I don’t pay attention to critics of film. I often, in fact, go out of my way to avoid other people’s opinions of a film before I’ve seen it. And afterwards, I may go check out what other people thought, but I don’t really care that much. What one will enjoy is pretty subjective, and the collective consensus about pop culture skews white, straight and male to a degree I find positively demoralizing.
This is all to say I mostly don’t give much of a fuck about the Oscars. I sometimes watch them for the red carpet spectacle and fashion, but I didn’t last night. It’s nice that Jordan Peele won best writer for Get Out, though. (Kind of ridiculous that he was the first black person ever to win best writer, though. We have so far to go and just a huge history of bullshit to try to dismantle.)
Anyhow, while I didn’t see the oscars, I did get out to see Red Sparrow. I was amused afterwards when I looked up info about it on the way out of the theater to see that people were accusing it of “failing at its women’s empowerment message”. I have no idea where they got the notion that it was supposed to have a women’s empowerment message. Certainly not textually. Maybe the director said something somewhere?
Anyhow, it’s a spy/counterspy film set (largely) in Russia. And its the kind of story where everyone is super dangerous and the Russians speaking to each other basically never speak in Russians, but always have Russian accents. It’s a bit too thriller-y for my usual tastes, but it’s a woman-led action movie, so it made it onto my list anyway.

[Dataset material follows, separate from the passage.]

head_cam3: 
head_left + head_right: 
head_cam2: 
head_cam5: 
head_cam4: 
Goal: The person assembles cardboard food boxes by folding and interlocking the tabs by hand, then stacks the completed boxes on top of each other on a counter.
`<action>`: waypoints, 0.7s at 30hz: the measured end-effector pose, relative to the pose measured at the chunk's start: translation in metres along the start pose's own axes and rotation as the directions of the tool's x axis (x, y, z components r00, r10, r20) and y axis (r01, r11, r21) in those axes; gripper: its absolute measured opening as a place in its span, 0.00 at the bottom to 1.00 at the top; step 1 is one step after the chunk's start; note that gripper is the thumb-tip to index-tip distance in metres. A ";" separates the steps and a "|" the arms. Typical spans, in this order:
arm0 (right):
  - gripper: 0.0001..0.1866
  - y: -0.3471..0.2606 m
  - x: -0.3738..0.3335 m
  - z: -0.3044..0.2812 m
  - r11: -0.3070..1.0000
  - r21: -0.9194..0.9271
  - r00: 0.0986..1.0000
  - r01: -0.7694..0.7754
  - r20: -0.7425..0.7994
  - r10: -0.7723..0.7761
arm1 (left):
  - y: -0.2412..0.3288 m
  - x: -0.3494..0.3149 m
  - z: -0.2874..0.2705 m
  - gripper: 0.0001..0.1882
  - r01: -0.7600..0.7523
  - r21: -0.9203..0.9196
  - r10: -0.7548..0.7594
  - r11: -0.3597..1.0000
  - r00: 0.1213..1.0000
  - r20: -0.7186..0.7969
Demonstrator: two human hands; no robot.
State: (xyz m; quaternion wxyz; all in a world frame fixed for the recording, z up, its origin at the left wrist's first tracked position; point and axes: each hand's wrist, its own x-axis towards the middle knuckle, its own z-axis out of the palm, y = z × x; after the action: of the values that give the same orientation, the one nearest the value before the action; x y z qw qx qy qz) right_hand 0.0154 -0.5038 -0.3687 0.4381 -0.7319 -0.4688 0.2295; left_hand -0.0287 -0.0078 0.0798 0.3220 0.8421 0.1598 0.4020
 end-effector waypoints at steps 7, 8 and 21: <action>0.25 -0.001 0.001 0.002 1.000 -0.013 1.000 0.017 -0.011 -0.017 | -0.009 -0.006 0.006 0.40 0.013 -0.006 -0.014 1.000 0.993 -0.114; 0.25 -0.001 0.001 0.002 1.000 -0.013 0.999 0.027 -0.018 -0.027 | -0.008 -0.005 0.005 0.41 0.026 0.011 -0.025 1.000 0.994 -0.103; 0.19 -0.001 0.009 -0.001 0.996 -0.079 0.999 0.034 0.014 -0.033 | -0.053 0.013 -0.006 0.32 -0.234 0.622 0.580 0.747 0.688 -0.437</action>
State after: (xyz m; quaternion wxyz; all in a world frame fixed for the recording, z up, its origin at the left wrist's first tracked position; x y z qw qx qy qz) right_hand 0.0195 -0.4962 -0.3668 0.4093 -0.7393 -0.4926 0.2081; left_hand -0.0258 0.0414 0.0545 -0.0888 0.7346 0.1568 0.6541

Before I saw it, I was calling it “the sort-of Black Widow” movie. The heroine does indeed have some cosmetic parallels to the Marvel character – ballet, deception, catch 22s and coercion.
The story is not really exceptional if one is familiar with the spy thriller genre. The only things that really do distinguish it are that a woman is the main character and the focus on sexual exploitation as a spy gambit.
This is where any argument about its ever being intended to be about women’s empowerment falls right down for me. It’s not about voluntary use of sex as a tool in a spy’s arsenal. It’s about people who don’t quite know what they’re in for being trained as mini modern Mata Haris. There are male-bodied folks as well as female in the training program, but most of the grinding humiliation and forced participation is directed at female characters.
The fact that Jennifer Lawrence’s main character gets a little slice of her own back by the end of the film after being put through this program is mildly emotionally satisfying but in no way diminishes not just the story she’s been through nor how the movie chooses to tell the story.
Both the story and the movie are about exploiting womens’ sexuality. And the story is engaging, but it’s not groundbreaking nor particularly political (ironic for a spy thriller, I guess). I feel as though if a similar film had been made with the same characters 10-20 years ago, Lawrence’s character would not have been the main character but would have been an accessory to some guy’s story.
The one thing that is slightly empowering, in a cold, shattered sort of way, is that our heroine ultimately saves herself. There are a lot of men in the story pressing her in many directions and putting her in invidious positions over and over and she uses what she’s learned to outsmart, outlast and manipulate them. It’s a story about creating new options for yourself when you’re given a choice of evils, but it doesn’t lead us to believe that the new third way is, in contrast, an unequivocal good.
For my many sensitive friends, I will say that the film has many, many awful scenes – torture, sexual coercion, violent rape & rape attempts. Basically all the CWs ever should go on this film. I didn’t find the rapes to be diminished or sexualized, for what little that’s worth.
It kind of reminded me of La Femme Nikita in attitude, though this is a more difficult watch (and I didn’t find Nikita easy). I’m sure that it’d be enjoyable to folks who are comfortable enough with spy genre tropes. I’m equally sure that the mild emotional satisfaction the resolution of the film brings is not remotely enough for anyone uncomfortable with any of the plot elements I mentioned to push through and watch it anyway.
So, honestly, the best thing about it is probably that it out-performed Bruce Willis’ Death Wish at the box office in the first weekend. As well it should. As little empowerment as Red Sparrow offered, it has to be better than two women fridged in the first ten minutes as motivation for the main character. And in our current climate of mass shootings, I’d really rather see sex used as a weapon than weapons used as solutions to All The Things in my downtime.